Dr. Perry's most recent book, What Happened to You? Conversations on Trauma, Resilience, and Healing, co-authored with Oprah Winfrey, was released earlier this year. Dr. Perry is also the author, with Maia Szalavitz, of The Boy Who Was Raised As A Dog, a bestselling book based on his work with maltreated children, and Born For Love: Why Empathy is Essential and Endangered. Additionally, he’s authored more than 300 journal articles and book chapters and has been the recipient of a variety of professional awards.

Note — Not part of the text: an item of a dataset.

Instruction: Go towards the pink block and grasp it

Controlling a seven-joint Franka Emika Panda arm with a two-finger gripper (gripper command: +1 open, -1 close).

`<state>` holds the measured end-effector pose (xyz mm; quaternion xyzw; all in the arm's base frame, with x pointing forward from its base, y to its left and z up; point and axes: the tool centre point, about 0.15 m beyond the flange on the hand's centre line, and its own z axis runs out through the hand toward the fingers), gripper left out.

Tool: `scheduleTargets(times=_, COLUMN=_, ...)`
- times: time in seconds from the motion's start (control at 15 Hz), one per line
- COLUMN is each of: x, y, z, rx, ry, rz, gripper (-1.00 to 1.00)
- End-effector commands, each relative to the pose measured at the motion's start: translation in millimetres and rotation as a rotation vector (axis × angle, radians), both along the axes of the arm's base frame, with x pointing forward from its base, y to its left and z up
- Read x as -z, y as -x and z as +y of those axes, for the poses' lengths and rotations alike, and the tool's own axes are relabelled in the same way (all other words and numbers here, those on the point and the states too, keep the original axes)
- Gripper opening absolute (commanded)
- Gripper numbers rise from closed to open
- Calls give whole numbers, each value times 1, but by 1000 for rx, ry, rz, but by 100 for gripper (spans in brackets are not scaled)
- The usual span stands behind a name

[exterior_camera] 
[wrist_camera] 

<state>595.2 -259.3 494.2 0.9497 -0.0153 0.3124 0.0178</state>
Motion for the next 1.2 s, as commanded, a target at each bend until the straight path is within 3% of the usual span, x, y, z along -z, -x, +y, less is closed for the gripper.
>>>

Dr. Allison Briscoe-Smith is a child clinical psychologist who specializes in trauma and issues of race. She earned her undergraduate degree from Harvard and then received her Ph.D. in clinical psychology from the University of California, Berkeley. She performed postdoctoral work at the University of California San Francisco/San Francisco General Hospital. She has combined her love of teaching and advocacy by serving as a professor and by directing mental health programs for children experiencing trauma, homelessness, or foster care.

Dr. Briscoe-Smith is also a senior fellow of Berkeley’s Greater Good Science Center and is both a professor and the Director of Diversity, Equity, and Inclusion at the Wright Institute. She provides consultation and training to nonprofits and schools on how to support trauma-informed practices and cultural accountability.

Sharon Salzberg is a world-renowned teacher and New York Times bestselling author. She is widely considered one of the most influential individuals in bringing mindfulness practices to the West, and co-founded the Insight Meditation Society in Barre, Massachusetts alongside Jack Kornfield and Joseph Goldstein. Sharon has been a student of Dipa Ma, Anagarika Munindra, and Sayadaw U Pandita alongside other masters.

Sharon has authored 10 books, and is the host of the fantastic Metta Hour podcast. She was a contributing editor of Oprah’s O Magazine, had her work featured in Time and on NPR, and contributed to panels alongside the Dalai Lama.